After their purchase of Lucasfilm, Disney quickly put together plans for a whole slew of Star Wars films. In winter of 2013, J.J. Abrams was hired to direct what would become The Force Awakens and a few weeks after, news came that there would be a number of franchise spinoffs. In 2014, the first of those spinoffs, Gareth Edwards’ Rogue One, was unveiled. News of Chronicle and Fantastic Four director Josh Trank’s hiring followed in June, and at the end of the same month, Looper director Rian Johnson was announced for Episode VIII. Things stayed quiet from there until July of 2015 where we had news the 21 Jump Street duo of Christopher Miller and Phil Lord would tackle the Han Solo movie. Finally, in August of 2015, Jurassic World director Colin Trevorrow was set to direct Episode IX. In the span of two years, Disney had thrown together an extremely ambitious plan for six different Star Wars related films.
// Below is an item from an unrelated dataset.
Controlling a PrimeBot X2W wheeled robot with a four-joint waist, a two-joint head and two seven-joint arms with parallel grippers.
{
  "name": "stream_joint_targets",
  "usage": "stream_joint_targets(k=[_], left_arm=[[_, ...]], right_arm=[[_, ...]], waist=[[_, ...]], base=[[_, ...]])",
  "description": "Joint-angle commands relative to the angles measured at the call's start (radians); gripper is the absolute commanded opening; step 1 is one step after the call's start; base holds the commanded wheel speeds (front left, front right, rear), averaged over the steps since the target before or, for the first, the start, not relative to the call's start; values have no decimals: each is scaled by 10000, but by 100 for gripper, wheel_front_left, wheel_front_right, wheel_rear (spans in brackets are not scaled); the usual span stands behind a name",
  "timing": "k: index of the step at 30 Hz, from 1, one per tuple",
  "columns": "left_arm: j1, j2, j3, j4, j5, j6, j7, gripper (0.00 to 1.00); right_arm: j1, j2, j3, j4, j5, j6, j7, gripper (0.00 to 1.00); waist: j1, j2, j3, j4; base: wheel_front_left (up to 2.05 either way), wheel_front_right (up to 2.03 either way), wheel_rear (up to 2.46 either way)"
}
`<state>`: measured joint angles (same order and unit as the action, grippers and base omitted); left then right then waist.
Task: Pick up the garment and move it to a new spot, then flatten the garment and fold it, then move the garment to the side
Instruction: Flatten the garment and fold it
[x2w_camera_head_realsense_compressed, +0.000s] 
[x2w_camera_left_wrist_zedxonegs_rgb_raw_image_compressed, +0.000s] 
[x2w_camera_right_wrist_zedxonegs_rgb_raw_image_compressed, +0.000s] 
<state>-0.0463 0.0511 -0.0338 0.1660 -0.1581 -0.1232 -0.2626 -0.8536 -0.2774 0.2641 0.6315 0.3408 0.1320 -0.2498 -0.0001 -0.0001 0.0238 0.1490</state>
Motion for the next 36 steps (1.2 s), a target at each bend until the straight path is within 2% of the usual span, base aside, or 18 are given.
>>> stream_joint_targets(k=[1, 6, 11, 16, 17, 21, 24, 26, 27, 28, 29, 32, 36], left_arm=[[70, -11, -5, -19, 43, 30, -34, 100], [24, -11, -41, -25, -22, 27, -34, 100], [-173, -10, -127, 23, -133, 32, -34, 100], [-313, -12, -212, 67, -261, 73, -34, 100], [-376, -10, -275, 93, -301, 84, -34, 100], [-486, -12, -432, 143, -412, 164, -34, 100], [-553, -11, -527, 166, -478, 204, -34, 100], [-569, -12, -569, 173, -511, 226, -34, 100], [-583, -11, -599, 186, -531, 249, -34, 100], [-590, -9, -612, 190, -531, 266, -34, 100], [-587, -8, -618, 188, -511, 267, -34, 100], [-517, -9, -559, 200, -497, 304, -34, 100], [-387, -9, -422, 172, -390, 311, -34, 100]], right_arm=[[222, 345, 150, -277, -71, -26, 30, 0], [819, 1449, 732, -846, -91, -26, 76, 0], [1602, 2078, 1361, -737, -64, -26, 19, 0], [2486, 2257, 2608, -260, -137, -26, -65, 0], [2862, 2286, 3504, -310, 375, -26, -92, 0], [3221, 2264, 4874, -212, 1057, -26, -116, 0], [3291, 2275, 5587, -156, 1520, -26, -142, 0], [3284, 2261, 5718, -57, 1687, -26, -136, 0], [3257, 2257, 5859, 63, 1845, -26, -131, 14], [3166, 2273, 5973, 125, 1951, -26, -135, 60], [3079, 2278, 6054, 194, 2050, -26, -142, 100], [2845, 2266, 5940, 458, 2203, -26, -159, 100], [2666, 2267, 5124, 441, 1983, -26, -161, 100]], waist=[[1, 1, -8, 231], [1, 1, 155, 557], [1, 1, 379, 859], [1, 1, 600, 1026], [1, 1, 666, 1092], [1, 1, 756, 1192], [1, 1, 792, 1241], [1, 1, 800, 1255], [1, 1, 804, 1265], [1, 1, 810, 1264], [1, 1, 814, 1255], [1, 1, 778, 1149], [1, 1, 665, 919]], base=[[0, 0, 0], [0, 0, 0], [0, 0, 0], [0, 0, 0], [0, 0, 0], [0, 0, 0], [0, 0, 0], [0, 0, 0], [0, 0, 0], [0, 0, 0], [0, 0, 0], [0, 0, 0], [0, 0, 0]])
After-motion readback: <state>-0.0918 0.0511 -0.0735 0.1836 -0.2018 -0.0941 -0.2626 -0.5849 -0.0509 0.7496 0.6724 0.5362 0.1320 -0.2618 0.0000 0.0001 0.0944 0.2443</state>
Once you include the eventual announcements of Rian Johnson’s standalone trilogy in 2017 or the Beinoff and Weiss set of movies in 2018, the total count doubles to 12.

The Force Awakens was released to great reviews and fans were excited about all of these announcements. In short, everything was going great—until it didn’t.
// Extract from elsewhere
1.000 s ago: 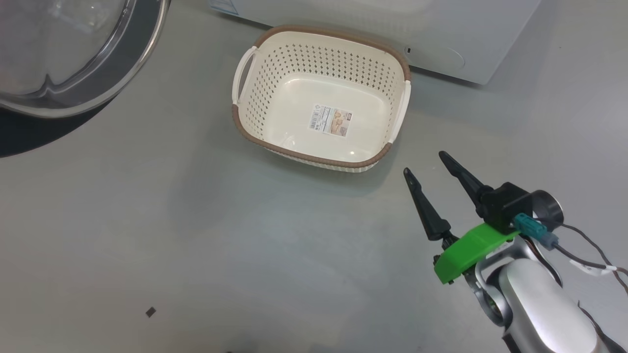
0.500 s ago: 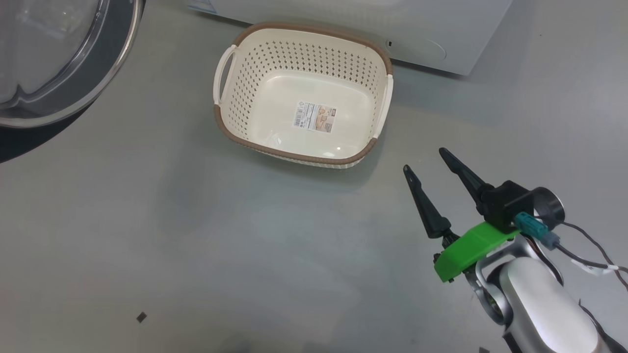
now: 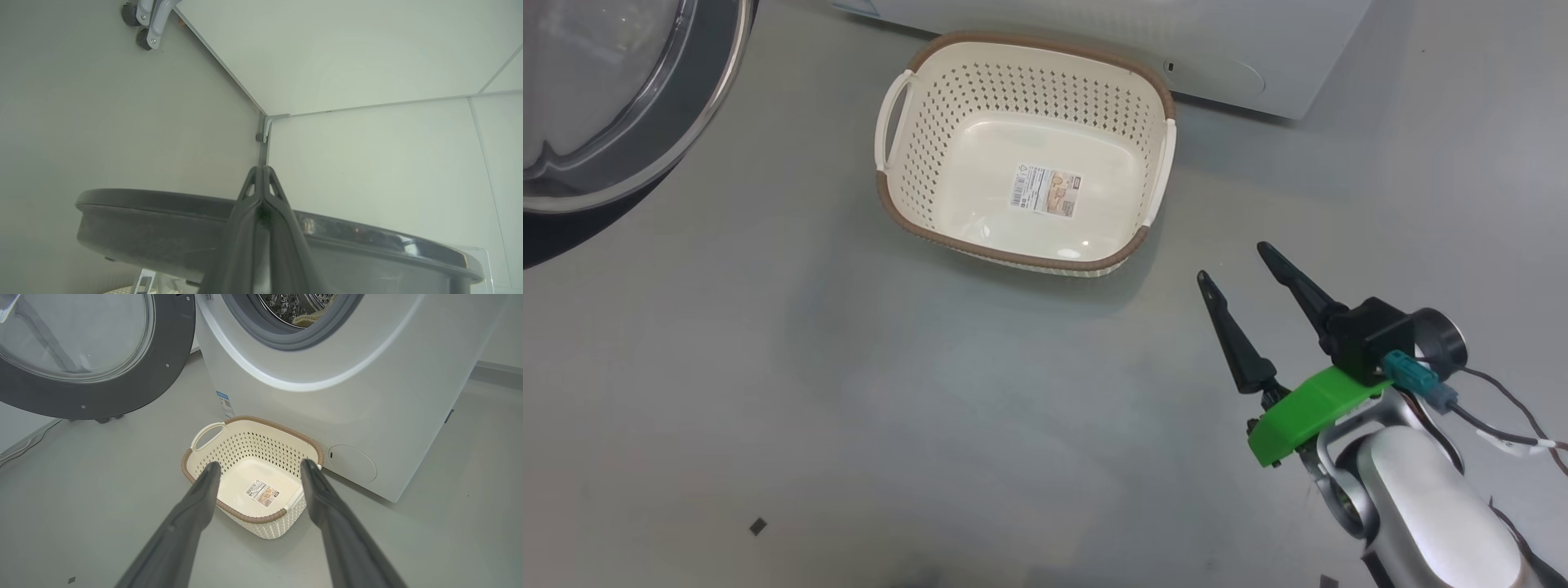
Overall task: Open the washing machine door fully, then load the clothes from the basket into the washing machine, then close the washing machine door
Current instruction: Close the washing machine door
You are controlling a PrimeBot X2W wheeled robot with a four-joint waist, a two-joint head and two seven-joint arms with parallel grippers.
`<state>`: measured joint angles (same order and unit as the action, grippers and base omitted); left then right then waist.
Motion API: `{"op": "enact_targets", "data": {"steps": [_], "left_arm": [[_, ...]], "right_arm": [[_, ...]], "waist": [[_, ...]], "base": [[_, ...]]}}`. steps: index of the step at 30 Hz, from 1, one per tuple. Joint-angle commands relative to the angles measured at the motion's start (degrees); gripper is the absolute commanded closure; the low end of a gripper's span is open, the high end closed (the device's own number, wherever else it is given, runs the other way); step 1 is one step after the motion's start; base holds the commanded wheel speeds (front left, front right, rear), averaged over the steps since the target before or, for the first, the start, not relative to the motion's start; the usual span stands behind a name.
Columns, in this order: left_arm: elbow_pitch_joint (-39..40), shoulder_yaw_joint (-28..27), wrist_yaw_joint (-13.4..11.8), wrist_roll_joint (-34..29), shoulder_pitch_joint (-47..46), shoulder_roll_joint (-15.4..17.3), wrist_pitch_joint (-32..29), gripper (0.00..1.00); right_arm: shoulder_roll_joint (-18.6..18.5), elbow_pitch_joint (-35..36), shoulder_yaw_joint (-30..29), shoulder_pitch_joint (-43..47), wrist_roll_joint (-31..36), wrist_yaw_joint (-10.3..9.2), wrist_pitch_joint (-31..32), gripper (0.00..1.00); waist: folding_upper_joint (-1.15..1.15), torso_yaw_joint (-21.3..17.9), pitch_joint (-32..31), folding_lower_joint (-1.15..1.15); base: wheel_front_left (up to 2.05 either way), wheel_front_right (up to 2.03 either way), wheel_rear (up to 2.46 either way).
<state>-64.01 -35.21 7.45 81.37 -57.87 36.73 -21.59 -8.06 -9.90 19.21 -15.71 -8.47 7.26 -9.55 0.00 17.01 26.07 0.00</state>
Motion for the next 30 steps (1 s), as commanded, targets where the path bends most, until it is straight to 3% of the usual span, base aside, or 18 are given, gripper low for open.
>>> {"op": "enact_targets", "data": {"steps": [1, 19, 30], "left_arm": [[1.5, 0.1, 0.0, 0.4, -0.3, 4.1, -1.4, 1.00], [5.9, 3.6, 0.0, 2.3, 4.1, 1.2, -15.3, 1.00], [15.3, 6.2, 0.0, 4.7, 8.6, -2.3, -24.9, 1.00]], "right_arm": [[0.3, 1.8, 1.2, 0.1, 0.5, 0.23, -0.1, 0.00], [1.0, 0.8, 1.4, 0.9, 0.2, 0.23, -0.5, 0.00], [1.7, -0.3, 1.7, 1.3, -0.3, 0.23, -1.3, 0.00]], "waist": [[0.00, 0.0, -0.1, 0.00], [0.00, 0.4, -2.7, 0.00], [0.00, 1.4, -4.7, 0.00]], "base": [[0.00, 0.00, 0.00], [0.00, 0.00, 0.00], [0.00, 0.00, 0.00]]}}
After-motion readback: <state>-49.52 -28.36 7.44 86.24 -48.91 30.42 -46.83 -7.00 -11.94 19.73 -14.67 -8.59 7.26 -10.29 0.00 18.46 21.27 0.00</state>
The cracks started to show with two incidents. First, was Josh Trank’s exit, citing a “personal decision,” to leave his project in May of 2015. However, The Hollywood Reporter had a story detailing Trank’s “unusual conduct” during the production of Fantastic Four led Disney and Lucasfilm to push the filmmaker out the door. Secondly, production on Rogue One was more turbulent than anticipated. During the summer of 2016, Disney stated the film was going to need reshoots to better address the tone of what a “‘classic’ Star Wars movie should feel like.” Reshoots aren’t uncommon on big blockbuster movies of course, but a subsequent report in August escalated the situation, claiming writer Tony Gilroy was going to be taking on more than just the (at that point) uncredited rewrites he’d been working on up to that point.
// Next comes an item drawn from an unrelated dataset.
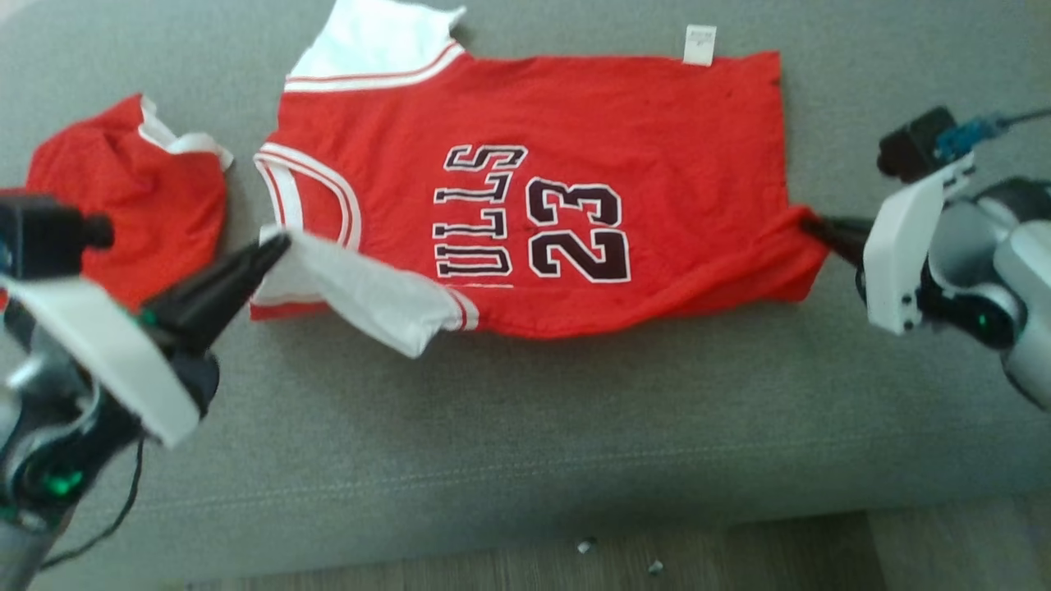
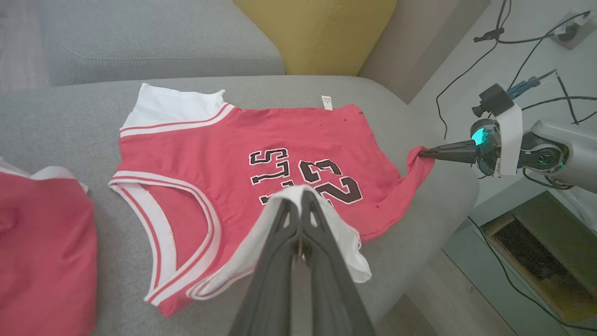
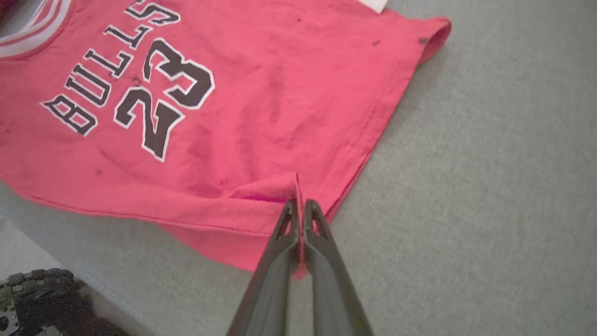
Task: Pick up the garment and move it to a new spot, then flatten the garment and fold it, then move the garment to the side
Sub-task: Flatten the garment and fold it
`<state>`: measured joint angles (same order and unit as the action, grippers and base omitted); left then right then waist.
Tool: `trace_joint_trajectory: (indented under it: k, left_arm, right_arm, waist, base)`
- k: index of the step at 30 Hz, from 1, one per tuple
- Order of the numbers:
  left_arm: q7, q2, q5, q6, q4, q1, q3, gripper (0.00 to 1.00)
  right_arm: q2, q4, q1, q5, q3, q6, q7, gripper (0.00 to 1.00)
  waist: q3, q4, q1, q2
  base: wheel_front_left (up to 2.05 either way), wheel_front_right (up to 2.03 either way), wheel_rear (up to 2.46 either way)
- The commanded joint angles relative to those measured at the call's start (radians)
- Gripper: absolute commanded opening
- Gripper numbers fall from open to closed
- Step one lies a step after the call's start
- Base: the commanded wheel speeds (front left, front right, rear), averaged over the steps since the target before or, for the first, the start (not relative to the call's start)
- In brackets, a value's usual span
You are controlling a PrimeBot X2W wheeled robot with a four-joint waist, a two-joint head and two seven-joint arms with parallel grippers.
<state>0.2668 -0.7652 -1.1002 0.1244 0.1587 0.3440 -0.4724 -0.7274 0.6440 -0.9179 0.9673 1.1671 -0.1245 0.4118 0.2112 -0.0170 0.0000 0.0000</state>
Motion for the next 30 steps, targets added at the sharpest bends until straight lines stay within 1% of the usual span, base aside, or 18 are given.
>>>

However, the dramatic event was Lord and Miller’s very public dismissal from Solo: A Star Wars Story in June of 2017. The story has been well told, but to summarize: the duo and Lucasfilm head Kathleen Kennedy didn’t see eye-to-eye, citing “deep fundamental philosophical differences” and “zero creative freedom” when it came to the filmmaking style of the project. Industry stalwart Ron Howard replaced the two, and charted Solo to success, albeit not the kind of financial success seen from other installments. It went on to make $392 million, a steep decline from the billion-dollar worldwide grosses of The Force Awakens, Rogue One, and The Last Jedi. This would be followed by the news a few months later that Colin Trevorrow would be exiting Episode IX, citing eventual creative differences and, perhaps, the absolute failure of his critically-panned film The Book of Henry.

As production on Episode IX ramped up, with Abrams returning the fold to direct the last installment of the Skywalker saga, Disney eventually decided to pump the breaks on the “Star Wars Story”-branded spinoffs, focusing instead on the set of films being developed by Benioff & Weiss and Johnson, as well as various Disney+ television projects including the upcoming Mandalorian, Obi-Wan, and Cassian Andor series. It was revealed just a few weeks ago that Marvel Studios mastermind Kevin Feige would develop a Star Wars movie of his own. In short: things looked like they were in the clear...until this week’s news.

Much has been speculated about the departure of Benioff & Weiss, but according to a new report from Variety, it looks like the duo’s departure was two-fold: Their planned set of films would focus on the origins of the Jedi, but as production went along, Lucasfilm and the writers “began to see their visions for the films diverge.” Plus, it didn’t help that the duo had a massive, $250 million deal with Netflix that’s bound to take up a considerable amount of their time and attention. The Variety report seemingly confirms that, addressing the fact that the streaming giant was getting “wary of waiting as much as four years” for D&D to finish up their commitment to Disney. Kennedy’s statement made the breakup seem completely amicable, but additional reporting has made it seem there’s at least a chance Kennedy and crew were skittish about the duo’s continued involvement. Between a decidedly fan negative reaction to the Game of Thrones finale and fan’s umbridge to elements of The Last Jedi, it could be interpreted the studio was looking to avoid another firestorm.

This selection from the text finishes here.